• _Prompt_:
Some of the lines below need repeating. Reproduce exactly those between the lines holding "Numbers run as" and "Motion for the", inclusive.
====
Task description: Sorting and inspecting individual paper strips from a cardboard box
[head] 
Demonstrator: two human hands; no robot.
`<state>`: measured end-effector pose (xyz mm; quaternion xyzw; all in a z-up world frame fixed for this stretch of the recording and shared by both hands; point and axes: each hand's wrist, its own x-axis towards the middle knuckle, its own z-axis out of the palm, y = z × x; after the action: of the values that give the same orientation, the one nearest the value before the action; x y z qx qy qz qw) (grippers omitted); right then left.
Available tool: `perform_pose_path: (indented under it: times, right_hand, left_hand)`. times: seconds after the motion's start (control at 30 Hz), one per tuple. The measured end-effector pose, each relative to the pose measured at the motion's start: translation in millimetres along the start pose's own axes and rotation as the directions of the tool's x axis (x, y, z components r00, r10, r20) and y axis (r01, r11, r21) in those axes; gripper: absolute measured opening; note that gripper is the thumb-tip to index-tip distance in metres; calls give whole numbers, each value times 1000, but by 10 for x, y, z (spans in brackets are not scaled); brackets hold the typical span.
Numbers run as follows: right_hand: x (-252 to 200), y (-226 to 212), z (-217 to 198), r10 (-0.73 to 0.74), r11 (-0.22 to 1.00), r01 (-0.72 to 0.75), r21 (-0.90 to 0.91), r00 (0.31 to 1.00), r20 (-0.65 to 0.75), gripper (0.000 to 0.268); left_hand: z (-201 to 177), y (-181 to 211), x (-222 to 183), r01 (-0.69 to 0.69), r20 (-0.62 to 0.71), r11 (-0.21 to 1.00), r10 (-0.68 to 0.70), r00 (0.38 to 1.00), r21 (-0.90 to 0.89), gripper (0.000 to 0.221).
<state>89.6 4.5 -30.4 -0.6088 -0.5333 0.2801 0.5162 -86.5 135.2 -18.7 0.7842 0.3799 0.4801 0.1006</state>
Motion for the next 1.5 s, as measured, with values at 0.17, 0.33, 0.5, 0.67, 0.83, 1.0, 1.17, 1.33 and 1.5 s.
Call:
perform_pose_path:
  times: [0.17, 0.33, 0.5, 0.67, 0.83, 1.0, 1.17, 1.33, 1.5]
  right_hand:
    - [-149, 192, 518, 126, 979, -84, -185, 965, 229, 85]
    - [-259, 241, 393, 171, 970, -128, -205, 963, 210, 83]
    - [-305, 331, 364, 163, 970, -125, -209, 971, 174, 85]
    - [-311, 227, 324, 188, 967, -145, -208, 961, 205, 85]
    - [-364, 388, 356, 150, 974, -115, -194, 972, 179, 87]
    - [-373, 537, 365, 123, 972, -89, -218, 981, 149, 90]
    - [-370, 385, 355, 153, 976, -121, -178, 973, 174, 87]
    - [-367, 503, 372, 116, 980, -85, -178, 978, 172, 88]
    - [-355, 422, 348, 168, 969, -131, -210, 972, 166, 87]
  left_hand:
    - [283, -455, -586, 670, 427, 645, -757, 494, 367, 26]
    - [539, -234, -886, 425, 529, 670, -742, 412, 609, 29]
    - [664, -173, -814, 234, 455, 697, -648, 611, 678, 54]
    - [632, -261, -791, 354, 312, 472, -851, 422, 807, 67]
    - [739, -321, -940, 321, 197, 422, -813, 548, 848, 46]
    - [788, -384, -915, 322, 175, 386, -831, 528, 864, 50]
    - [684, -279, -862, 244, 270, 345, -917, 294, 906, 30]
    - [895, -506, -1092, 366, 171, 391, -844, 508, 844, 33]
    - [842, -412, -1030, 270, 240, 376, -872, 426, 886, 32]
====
• _Task output_:
Numbers run as follows: right_hand: x (-252 to 200), y (-226 to 212), z (-217 to 198), r10 (-0.73 to 0.74), r11 (-0.22 to 1.00), r01 (-0.72 to 0.75), r21 (-0.90 to 0.91), r00 (0.31 to 1.00), r20 (-0.65 to 0.75), gripper (0.000 to 0.268); left_hand: z (-201 to 177), y (-181 to 211), x (-222 to 183), r01 (-0.69 to 0.69), r20 (-0.62 to 0.71), r11 (-0.21 to 1.00), r10 (-0.68 to 0.70), r00 (0.38 to 1.00), r21 (-0.90 to 0.89), gripper (0.000 to 0.221).
<state>89.6 4.5 -30.4 -0.6088 -0.5333 0.2801 0.5162 -86.5 135.2 -18.7 0.7842 0.3799 0.4801 0.1006</state>
Motion for the next 1.5 s, as measured, with values at 0.17, 0.33, 0.5, 0.67, 0.83, 1.0, 1.17, 1.33 and 1.5 s.

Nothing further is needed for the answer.